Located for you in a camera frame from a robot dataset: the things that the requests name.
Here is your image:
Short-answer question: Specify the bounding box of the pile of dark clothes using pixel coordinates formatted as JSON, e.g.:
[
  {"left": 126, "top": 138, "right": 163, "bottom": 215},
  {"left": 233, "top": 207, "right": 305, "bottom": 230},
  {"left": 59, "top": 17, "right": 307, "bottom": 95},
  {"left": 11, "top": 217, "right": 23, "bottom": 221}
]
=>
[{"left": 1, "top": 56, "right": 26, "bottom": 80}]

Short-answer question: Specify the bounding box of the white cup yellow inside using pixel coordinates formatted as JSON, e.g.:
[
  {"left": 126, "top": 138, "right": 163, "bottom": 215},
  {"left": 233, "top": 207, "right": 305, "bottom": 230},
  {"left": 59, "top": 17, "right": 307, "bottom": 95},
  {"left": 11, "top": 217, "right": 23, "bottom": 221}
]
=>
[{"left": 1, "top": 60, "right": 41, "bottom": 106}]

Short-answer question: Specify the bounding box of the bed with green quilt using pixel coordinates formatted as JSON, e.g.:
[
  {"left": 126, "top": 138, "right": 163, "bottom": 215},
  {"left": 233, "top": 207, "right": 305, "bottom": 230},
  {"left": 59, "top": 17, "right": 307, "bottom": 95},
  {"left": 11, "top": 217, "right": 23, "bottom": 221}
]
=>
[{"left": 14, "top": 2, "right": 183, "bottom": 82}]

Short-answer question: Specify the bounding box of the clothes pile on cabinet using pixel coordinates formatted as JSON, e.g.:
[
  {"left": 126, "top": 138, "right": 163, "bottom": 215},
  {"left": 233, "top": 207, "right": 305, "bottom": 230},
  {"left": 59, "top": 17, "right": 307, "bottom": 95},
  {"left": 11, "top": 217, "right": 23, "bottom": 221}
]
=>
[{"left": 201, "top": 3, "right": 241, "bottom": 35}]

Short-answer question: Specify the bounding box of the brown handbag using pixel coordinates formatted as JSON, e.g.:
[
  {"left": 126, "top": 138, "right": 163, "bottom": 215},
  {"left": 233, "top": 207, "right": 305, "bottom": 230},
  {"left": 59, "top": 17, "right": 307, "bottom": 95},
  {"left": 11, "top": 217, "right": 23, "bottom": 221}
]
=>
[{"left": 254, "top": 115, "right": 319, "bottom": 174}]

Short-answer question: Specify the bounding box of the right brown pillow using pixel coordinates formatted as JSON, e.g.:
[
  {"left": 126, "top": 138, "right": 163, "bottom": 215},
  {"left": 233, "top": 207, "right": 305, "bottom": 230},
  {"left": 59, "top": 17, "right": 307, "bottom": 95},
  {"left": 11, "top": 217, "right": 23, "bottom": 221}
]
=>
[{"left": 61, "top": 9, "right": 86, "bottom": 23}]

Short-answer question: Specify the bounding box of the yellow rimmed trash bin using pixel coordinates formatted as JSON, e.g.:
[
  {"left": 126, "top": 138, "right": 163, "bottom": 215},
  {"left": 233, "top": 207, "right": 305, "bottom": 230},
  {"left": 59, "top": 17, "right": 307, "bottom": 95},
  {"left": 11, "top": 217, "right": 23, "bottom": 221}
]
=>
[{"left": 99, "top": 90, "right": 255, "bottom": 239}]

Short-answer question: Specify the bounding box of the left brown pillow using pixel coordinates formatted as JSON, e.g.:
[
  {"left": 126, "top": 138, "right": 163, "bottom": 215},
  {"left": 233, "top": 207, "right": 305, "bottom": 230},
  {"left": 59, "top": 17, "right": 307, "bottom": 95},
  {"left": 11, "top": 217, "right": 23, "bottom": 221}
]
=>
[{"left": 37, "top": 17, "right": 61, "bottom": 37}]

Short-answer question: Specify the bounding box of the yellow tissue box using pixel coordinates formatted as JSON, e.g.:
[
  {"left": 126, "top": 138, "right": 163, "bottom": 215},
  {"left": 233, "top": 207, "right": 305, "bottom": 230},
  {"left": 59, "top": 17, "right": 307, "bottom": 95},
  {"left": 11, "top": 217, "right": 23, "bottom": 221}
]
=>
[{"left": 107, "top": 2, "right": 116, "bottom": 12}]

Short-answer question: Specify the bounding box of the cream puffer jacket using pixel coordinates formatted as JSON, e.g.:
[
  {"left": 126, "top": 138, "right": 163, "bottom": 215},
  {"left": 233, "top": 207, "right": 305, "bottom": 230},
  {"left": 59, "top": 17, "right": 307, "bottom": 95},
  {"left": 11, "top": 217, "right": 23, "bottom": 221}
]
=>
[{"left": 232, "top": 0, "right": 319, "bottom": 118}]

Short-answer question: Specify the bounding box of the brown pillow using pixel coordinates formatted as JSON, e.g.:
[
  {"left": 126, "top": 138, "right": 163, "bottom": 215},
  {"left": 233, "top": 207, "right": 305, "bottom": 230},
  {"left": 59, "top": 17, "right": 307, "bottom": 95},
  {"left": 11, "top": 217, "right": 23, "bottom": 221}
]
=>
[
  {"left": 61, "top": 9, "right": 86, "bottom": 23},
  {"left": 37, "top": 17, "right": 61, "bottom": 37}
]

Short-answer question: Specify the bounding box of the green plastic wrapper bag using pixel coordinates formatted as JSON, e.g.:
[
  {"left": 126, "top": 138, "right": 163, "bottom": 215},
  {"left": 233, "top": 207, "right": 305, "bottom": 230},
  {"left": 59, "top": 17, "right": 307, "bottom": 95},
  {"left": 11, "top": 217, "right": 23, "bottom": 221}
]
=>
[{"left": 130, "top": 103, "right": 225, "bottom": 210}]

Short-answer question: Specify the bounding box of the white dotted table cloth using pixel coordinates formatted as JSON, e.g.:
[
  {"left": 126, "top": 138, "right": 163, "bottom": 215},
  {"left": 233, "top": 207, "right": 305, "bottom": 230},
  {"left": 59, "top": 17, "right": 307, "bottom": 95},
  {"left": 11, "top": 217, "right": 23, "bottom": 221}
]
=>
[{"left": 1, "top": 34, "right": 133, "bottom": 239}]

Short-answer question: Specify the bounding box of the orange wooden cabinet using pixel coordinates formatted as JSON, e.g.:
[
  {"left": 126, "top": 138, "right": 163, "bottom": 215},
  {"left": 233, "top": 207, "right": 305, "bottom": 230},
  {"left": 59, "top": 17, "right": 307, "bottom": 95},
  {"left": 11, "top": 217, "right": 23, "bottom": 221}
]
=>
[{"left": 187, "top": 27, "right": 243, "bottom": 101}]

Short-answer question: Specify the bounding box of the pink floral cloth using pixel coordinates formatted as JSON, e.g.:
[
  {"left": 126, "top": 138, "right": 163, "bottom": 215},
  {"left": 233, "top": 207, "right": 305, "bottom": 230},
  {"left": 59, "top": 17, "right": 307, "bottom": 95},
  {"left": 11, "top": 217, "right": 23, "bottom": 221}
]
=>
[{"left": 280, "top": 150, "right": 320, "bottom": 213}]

- - - - - - -

-- INSTRUCTIONS TO FOLLOW --
The answer must be every line of the data that contains the word "pile".

-- WRITTEN RESPONSE --
Short-answer question: Specify the bounding box of the pile of dark clothes using pixel coordinates formatted as JSON, e.g.:
Short-answer question: Specify the bounding box of the clothes pile on cabinet using pixel coordinates formatted as JSON, e.g.:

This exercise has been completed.